Employees of fund managers and private equity companies often participate in structures, typically partnerships, that allow them to benefit from some of the growth in the value of the assets that they are managing. The return that participants in these structures receive, generally known as “carried interest”, is taxable under the CGT rules.
The treatment of the participants in the carried interest arrangements is the same as for any other member of a partnership, and follows the scheme set out in Statement of Practice D12 (SPD12). The combined effect of SPD12 and various planning techniques can mean that book transactions undertaken by the partnership can boost an individual’s base cost of the carried interest for CGT purposes, so that it is higher than the actual amounts invested by that person.

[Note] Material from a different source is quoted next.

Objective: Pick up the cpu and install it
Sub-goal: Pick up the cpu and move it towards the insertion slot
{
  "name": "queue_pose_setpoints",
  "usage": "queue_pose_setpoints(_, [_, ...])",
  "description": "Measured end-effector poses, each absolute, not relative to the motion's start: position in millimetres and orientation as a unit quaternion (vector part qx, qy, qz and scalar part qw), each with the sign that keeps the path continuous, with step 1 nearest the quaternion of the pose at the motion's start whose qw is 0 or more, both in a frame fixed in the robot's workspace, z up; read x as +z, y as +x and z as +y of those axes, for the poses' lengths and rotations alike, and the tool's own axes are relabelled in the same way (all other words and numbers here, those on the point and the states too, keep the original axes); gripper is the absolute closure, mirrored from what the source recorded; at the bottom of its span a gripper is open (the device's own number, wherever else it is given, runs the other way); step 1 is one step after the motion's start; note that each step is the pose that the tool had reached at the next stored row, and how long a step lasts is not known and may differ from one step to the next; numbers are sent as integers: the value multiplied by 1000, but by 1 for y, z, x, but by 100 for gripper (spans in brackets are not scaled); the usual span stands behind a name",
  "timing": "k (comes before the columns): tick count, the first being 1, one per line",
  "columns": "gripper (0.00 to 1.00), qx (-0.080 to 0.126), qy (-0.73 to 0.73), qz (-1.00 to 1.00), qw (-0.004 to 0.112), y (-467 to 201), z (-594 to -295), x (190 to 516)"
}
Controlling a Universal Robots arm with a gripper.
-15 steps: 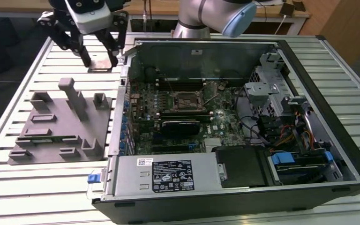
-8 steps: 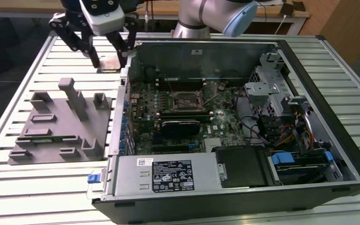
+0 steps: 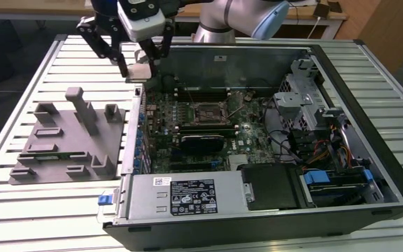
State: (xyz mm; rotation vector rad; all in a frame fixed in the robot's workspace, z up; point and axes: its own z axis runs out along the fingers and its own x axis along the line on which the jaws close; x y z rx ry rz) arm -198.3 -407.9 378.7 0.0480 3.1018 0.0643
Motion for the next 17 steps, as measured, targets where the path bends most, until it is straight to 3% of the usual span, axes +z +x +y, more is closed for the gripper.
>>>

This has the effect that the individual will pay less CGT than they would otherwise.
The proposed changes take effect immediately and are narrowly targeted at persons who provide investment management services for a collective investment scheme. The effect of the rule change will be to treat any amounts received from a carried interest partnership structure as being proceeds that are chargeable to CGT and to limit participants’ base costs to amounts that they have actually paid to acquire their interests in the carried interest vehicle.
At this stage, the impact of these changes is difficult to gauge; for participants in carried interest partnerships, the change is likely to increase the amount of tax that they will pay on their profits; for the industry as a whole the changes may result in a move to adopt alternatives to partnership structures for their carried interest vehicles.